Combined with load_as_float16=True, this should further reduce the memory usage and prevent from_pretrained from duplicating the model weights in memory.

comment out the line that sets use_fast=True, this is specific to derivatives of T5 model

Did you mean "the line that sets use_fast=False"?

Note that you could also change the arguments by extending the converter class instead of patching the code:

class MyTransformersConverter(ctranslate2.converters.TransformersConverter):
    def load_model(self, model_class, model_name_or_path, **kwargs):
        kwargs["low_cpu_mem_usage"] = True
        return super().load_model(model_class, model_name_or_path, **kwargs)

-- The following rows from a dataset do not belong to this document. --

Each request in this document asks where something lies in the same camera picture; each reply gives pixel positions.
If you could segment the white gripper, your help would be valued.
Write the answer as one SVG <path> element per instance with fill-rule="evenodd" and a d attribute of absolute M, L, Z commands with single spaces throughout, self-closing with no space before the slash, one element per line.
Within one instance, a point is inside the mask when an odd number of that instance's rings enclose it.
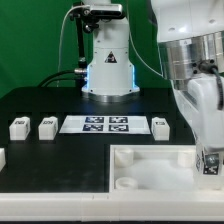
<path fill-rule="evenodd" d="M 190 126 L 197 144 L 207 151 L 224 151 L 224 108 L 218 109 L 214 76 L 190 79 L 185 90 L 173 89 L 177 107 Z"/>

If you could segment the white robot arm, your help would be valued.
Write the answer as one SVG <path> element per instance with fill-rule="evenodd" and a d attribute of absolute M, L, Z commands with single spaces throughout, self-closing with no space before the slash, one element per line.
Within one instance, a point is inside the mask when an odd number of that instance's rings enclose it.
<path fill-rule="evenodd" d="M 139 91 L 129 61 L 129 24 L 111 0 L 83 0 L 93 32 L 93 59 L 83 92 L 101 101 Z M 157 27 L 162 77 L 172 85 L 196 143 L 224 150 L 224 0 L 147 0 Z"/>

    def load_tokenizer(self, tokenizer_class, model_name_or_path, **kwargs):
        del kwargs["use_fast"]
        return super().load_tokenizer(model_name_or_path, **kwargs)

(I have not tested this code but I expect it to work.)

av commented 1 year ago

you could add the argument low_cpu_mem_usage=True when loading the Transformers mode

@guillaumekln thank you so much for taking your time to look at this!

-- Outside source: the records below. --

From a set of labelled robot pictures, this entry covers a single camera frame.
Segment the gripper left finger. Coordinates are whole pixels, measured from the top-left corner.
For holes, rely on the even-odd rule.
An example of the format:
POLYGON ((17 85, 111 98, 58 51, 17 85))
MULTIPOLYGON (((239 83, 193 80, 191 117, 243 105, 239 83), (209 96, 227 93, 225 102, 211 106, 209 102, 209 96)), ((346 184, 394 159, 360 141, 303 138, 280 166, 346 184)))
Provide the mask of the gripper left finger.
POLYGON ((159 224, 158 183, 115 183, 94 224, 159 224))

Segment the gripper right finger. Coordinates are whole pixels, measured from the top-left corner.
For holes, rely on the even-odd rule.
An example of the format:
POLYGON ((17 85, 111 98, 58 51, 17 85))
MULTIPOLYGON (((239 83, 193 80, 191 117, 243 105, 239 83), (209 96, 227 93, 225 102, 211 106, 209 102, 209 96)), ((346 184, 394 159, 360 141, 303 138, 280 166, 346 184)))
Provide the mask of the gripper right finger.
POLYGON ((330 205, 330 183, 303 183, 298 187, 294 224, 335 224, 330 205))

Your suggestion helped like a charm! Now the conversion process for 11B model consumes ~36G of RAM and finishes successfully in ~4m, I was also able to succesfully run inference faster on the CPU compared with base Transformers version of the model.

Did you mean "the line that sets use_fast=False"?

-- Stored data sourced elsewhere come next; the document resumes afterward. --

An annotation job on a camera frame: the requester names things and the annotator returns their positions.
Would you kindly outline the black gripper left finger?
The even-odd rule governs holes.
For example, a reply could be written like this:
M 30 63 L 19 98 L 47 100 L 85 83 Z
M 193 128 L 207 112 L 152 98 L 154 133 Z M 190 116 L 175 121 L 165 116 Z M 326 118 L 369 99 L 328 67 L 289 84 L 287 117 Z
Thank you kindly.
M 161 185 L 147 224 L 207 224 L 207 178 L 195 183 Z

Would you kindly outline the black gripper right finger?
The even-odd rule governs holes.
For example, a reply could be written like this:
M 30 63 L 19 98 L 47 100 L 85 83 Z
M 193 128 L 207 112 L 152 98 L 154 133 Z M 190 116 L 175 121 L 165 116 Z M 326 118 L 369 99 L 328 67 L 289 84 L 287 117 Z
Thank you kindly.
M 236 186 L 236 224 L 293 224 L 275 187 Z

Yes, you're precicely right, I've added that comment based on already patched version.

Note that you could also change the arguments by extending the converter class

Yes, definitely a much better version, thank you! Was just quickly hacking things together to see what would work.

Will update my initial comment above to avoid possible confusion for whomever will see this thread in the future 👍🏻

janekb04 commented 1 year ago

@guillaumekln Thanks for your quick replies and willingness to help. I am currently learning a lot about AIs and LLMs. I have a background in realtime rendering (programming GPUs, low-level optimizations, linear algebra...), so I thought that I might get into this topic. There's just so much happening and so many papers and projects appearing that I might be spreading too thin. I'm writing this to say that you don't have to bother writing the Vicuna converter, as running it is just one of these curiosities of mine. And at this pace, I wouldn't be surprised if next week an even better fine-tuned variant will be published.

hobodrifterdavid commented 1 year ago

I did a little test, I'll try share what I know. On a 3090 (24GB) with the 7B model, I was getting 50+ tokens/s output with a batch of 1. This seems to be a bit higher that this other project (https://github.com/qwopqwop200/GPTQ-for-LLaMa). There are 'cuda' and 'triton' branches, from the github issues they report about 40-45 token/s. I don't know the throughput when running bigger batches.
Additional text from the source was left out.